Die Biobäckerei Schomaker knüpft bewusst an die Tradition des Bäcker-Handwerks an. Denn die Rohstoffe aus der Natur machen allein noch kein gutes Brot. Das entsteht erst, wenn die hochwertigen Zutaten handwerklich verarbeitet werden. Mahlen, Kneten, Formen mit bewährtem Wissen, mit innovativem Blick und mit aufmerksamer Hand – das macht den Biobäcker aus, der seine Kunden mit Qualität überzeugen will.

Andreas Schomaker ist der kluge Kopf der Biobäckerei, dem die Ökologie am Herzen liegt. Für ihn ist das Handwerk im Einklang mit Natur und Mensch zur Lebenseinstellung geworden. Als er 1986 die Bäckerei seiner Eltern im niederrheinischen Rheurdt übernahm und umkrempelte, war „Bio“ noch weitgehend unbekannt. Schomaker hatte zuvor fünf Jahre in einer Biobäckerei in Berlin gearbeitet und dort vielfältige Erfahrungen mit Großstadt-Kunden gesammelt, die bereits damals Bio-Produkten den Vorzug vor industriell gefertigten Massenware gaben. Es dauerte nicht lange, bis die Niederrheiner immer öfter nach Rheurdt pilgerten, um die große Auswahl an Bio-Backwaren von Schomaker zu genießen.

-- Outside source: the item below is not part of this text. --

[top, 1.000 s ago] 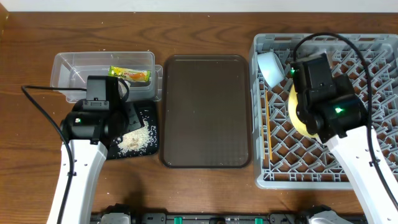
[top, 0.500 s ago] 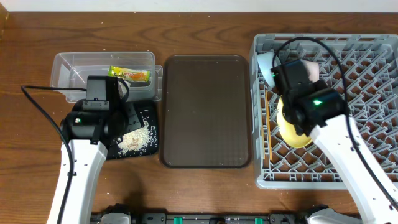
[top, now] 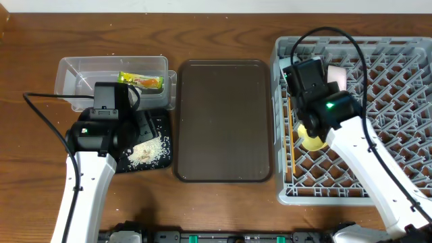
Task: Sort waste into correct bins and load items into the dishwasher rack
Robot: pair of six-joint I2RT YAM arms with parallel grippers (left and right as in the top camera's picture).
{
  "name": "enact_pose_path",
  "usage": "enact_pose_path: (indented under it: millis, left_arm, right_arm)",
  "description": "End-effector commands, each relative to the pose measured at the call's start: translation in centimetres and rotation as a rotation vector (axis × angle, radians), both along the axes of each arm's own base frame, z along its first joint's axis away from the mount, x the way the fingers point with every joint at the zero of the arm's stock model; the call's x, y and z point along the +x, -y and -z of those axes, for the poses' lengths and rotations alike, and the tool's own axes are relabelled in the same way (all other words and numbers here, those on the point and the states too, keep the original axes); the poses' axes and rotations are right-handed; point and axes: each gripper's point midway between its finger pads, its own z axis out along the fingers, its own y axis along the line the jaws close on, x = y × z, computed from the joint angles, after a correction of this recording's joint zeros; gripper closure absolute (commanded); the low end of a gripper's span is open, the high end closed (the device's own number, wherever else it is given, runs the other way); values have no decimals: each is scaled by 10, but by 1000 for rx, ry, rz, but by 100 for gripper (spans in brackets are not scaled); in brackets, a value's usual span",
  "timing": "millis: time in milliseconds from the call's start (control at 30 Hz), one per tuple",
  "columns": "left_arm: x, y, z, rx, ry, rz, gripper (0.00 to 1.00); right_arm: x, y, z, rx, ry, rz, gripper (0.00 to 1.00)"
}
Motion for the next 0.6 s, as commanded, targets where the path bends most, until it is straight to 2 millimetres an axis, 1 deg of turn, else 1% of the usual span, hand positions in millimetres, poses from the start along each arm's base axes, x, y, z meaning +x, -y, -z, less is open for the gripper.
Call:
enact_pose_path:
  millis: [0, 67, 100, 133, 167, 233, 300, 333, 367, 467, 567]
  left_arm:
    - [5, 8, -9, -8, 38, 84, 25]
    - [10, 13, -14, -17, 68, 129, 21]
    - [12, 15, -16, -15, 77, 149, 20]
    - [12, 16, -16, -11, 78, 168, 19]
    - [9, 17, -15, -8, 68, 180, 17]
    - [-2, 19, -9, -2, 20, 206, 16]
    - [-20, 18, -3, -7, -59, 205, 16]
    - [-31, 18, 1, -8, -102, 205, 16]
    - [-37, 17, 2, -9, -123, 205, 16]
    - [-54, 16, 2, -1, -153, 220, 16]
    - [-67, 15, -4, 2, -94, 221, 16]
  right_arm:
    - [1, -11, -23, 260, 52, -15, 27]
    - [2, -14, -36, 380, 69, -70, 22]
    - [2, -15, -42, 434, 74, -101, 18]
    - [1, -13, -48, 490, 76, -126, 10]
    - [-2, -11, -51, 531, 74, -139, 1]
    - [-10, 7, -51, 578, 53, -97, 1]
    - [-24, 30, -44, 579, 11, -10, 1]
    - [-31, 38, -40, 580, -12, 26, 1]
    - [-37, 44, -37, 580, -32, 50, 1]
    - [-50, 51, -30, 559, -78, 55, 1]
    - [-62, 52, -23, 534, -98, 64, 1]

Auch bei Gegenwind bleibt sich Schomaker treu: Weil die Volksbank an der Niers eG das Risiko nicht tragen wollte, finanzierte er die notwendige Unternehmenserweiterung 2006 durch die Ausgabe von Genussscheinen an seine Kunden. Diese erhalten bis heute regelmäßig eine hohe Dividende oder lassen sich durch Backwaren auszahlen.

Während seiner Lehr- und Wanderjahre arbeitete Schomaker im Schwabenland ebenso wie in Niedersachsen, im Rheinland ebenso wie in der Schweiz. In Berlin ließ er sich zum Bäckermeister  ausbilden, Konditormeister lernte er in Wolfenbüttel. Und die Prüfung zum Betriebswirt des Handwerks legte Schomaker in Raesfeld ab.

Als Biobäcker bildet sich Schomaker bis heute ständig weiter, um seinen Betrieb immer dem neuesten Stand der Entwicklungen anzupassen. Fortbildungen über Demeter-Landbau und Management gehören ebenso dazu wie fachliche Kurse über neue Techniken oder Karamell-Schaustücke.